Malata di Sla maltrattata in clinica. Ipasvi Catanzaro: “Pronti ad agire con la massima rigidità”

Malata di Sla maltrattata in clinica. Ipasvi Catanzaro: “Pronti ad agire con la massima rigidità”

Malata di Sla maltrattata in clinica. Ipasvi Catanzaro: “Pronti ad agire con la massima rigidità”
"Gli infermieri sono sconcertati della vicenda e dei suoi risvolti. Vigileremo per verificare il grado di coinvolgimento degli infermieri coinvolti e una volta accertati i fatti e di pari passo con le decisioni che la giustizia vorrà prendere, agiremo con i provvedimenti necessari per la tutela della professione e degli assistiti". Così l'Ipasvi ha commentato la vicenda della anziana donna affetta da Sla oggetto di maltrattamenti persso una Casa di cura.

"Nella vicenda della casa di cura di Catanzaro andranno sicuramente accertate le responsabilità dirette, indirette e reali se le denunce della paziente malata di Sla di maltrattamenti dovessero rivelarsi del tutto vere dal punto di vista delle persone coinvolte. Ma se questo aspetto fa parte dei compiti della Magistratura, il Collegio Ipasvi è altrettanto attento e vigile a verificare il grado di coinvolgimento degli infermieri coinvolti e una volta accertati i fatti e di pari passo con le decisioni che la giustizia vorrà prendere, agirà dal punto di vista professionale e della responsabilità etico-deontologica in base alle verifiche del coinvolgimento eventuale dei suoi iscritti con i provvedimenti necessari e con la massima rigidità per la tutela della professione e degli assistiti". Così l'Ipasvi Catanzaro in una nota prende posizione sulla vicenda salita agli onori della cronaca nei giorni scorsi.

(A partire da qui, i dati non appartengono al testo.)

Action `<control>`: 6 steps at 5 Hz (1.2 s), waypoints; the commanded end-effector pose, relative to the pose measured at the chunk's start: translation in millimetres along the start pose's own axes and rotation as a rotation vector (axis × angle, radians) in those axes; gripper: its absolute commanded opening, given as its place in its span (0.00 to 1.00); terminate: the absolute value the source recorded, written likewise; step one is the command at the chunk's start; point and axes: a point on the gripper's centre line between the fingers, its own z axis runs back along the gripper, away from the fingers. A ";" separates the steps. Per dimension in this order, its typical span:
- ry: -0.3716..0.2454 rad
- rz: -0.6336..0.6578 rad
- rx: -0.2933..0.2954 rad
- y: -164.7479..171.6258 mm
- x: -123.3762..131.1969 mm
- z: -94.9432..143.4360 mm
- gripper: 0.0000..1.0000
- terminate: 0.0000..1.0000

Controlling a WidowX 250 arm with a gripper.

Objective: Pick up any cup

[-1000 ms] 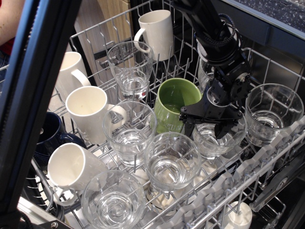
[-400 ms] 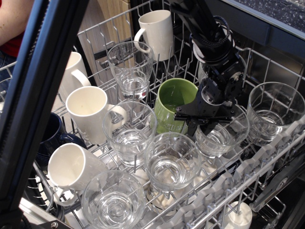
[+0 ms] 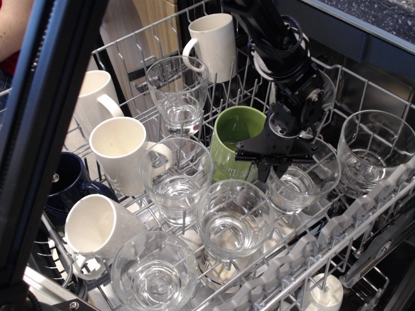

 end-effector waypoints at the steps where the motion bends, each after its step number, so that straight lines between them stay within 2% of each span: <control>1: -0.008 -0.080 -0.108 11.0 13.2 37.2 0.00 0.00; 3: 0.029 -0.100 -0.126 11.2 6.1 62.1 0.00 0.00; 5: 0.046 -0.158 -0.207 6.4 7.9 102.9 0.00 0.00; 6: 0.042 -0.173 -0.223 9.2 16.0 124.4 0.00 0.00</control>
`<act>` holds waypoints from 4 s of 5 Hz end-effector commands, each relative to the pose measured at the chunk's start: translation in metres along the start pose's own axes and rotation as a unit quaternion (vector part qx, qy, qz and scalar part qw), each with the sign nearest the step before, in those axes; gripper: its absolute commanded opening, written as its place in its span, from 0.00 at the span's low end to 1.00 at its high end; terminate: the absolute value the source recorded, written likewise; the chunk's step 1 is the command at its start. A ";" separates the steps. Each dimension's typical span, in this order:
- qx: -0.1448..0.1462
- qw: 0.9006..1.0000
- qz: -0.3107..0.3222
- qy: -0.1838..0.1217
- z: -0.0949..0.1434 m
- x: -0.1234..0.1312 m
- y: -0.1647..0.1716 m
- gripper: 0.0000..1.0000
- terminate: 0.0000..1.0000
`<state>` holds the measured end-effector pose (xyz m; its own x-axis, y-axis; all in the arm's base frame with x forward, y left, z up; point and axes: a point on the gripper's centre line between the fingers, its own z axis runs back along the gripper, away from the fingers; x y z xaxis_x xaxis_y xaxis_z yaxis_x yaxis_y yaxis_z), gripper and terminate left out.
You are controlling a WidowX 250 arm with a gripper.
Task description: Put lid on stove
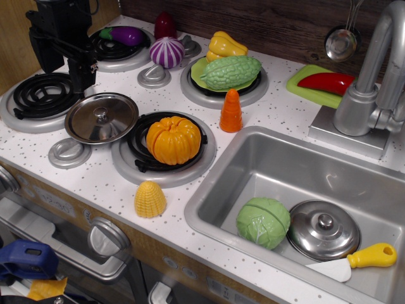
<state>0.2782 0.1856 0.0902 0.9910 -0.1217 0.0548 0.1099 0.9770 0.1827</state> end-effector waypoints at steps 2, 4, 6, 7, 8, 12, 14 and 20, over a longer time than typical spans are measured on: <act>-0.001 1.000 0.002 -0.015 -0.011 0.007 -0.004 1.00 0.00; -0.005 0.999 -0.001 -0.044 -0.025 0.021 -0.007 1.00 0.00; -0.018 0.998 0.001 -0.067 -0.039 0.031 -0.014 1.00 0.00; -0.020 0.997 0.001 -0.071 -0.043 0.032 -0.014 1.00 0.00; -0.029 0.997 0.002 -0.076 -0.047 0.030 -0.015 1.00 0.00; -0.020 0.996 0.021 -0.082 -0.056 0.021 -0.022 0.00 0.00; 0.007 0.997 0.016 -0.072 -0.046 0.018 -0.015 0.00 0.00; 0.078 0.993 -0.074 -0.037 -0.019 0.004 0.087 0.00 0.00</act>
<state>0.2939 0.2649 0.0626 0.9555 -0.2866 0.0703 0.2547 0.9213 0.2939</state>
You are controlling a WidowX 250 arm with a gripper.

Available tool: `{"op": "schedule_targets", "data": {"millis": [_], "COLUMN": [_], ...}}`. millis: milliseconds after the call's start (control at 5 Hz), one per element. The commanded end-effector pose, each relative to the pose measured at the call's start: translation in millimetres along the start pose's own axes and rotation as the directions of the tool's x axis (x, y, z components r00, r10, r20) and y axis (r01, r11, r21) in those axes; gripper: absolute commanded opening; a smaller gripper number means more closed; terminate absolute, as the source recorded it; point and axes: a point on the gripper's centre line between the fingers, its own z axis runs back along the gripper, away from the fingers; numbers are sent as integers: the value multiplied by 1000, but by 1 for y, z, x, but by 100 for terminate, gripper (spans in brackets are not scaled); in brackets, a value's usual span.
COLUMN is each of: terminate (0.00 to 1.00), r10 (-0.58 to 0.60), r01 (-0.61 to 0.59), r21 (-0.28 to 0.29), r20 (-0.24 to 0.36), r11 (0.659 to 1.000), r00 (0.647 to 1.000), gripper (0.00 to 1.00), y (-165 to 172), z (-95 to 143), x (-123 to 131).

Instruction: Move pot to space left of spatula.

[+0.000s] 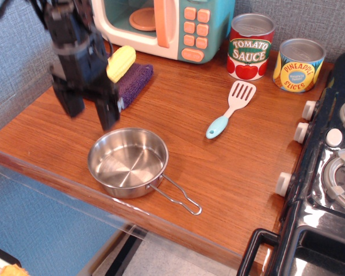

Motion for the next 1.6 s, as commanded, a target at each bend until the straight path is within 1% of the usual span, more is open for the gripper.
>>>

"Gli infermieri sono sconcertati della vicenda e dei suoi risvolti e i reati ipotizzati non fanno parte né della loro cultura né della loro professionalità – si spiega nella nota -. Gli infermieri ogni giorno, con abnegazione e spirito di sacrificio, dedicano le loro energie alla cura e all'assistenza di chi vive la fragilità della malattia o della disabilità e la nostra comunità infermieristica non può accettare che il comportamento criminale di qualcuno offuschi l'impegno di tanti che, con coscienza e umanità, svolgono ogni giorno un lavoro difficile nel rispetto della loro deontologia, vocazione professionale e umanità. Stiano tranquilli i cittadini e i pazienti che gli infermieri hanno come mission quella di prendersi cura delle persone e la professione infermieristica saprà difendere i principi dell’etica professionale che guida i nostri professionisti in scelte che rispondono al principio inderogabile di tutela della salute delle persone".

"Il Collegio Ipasvi di Catanzaro è pronto ad assumere le misure del caso e di sua competenza, non appena i fatti saranno accertati nelle singole responsabilità. E i cittadini possono stare tranquilli che tutti gli infermieri delle strutture sanitarie del nostro territorio difenderanno a testa alta loro e la professione e faranno fede alla mission di tutela della salute a cui sono dedicati", conclude l'Ipasvi Catanzaro.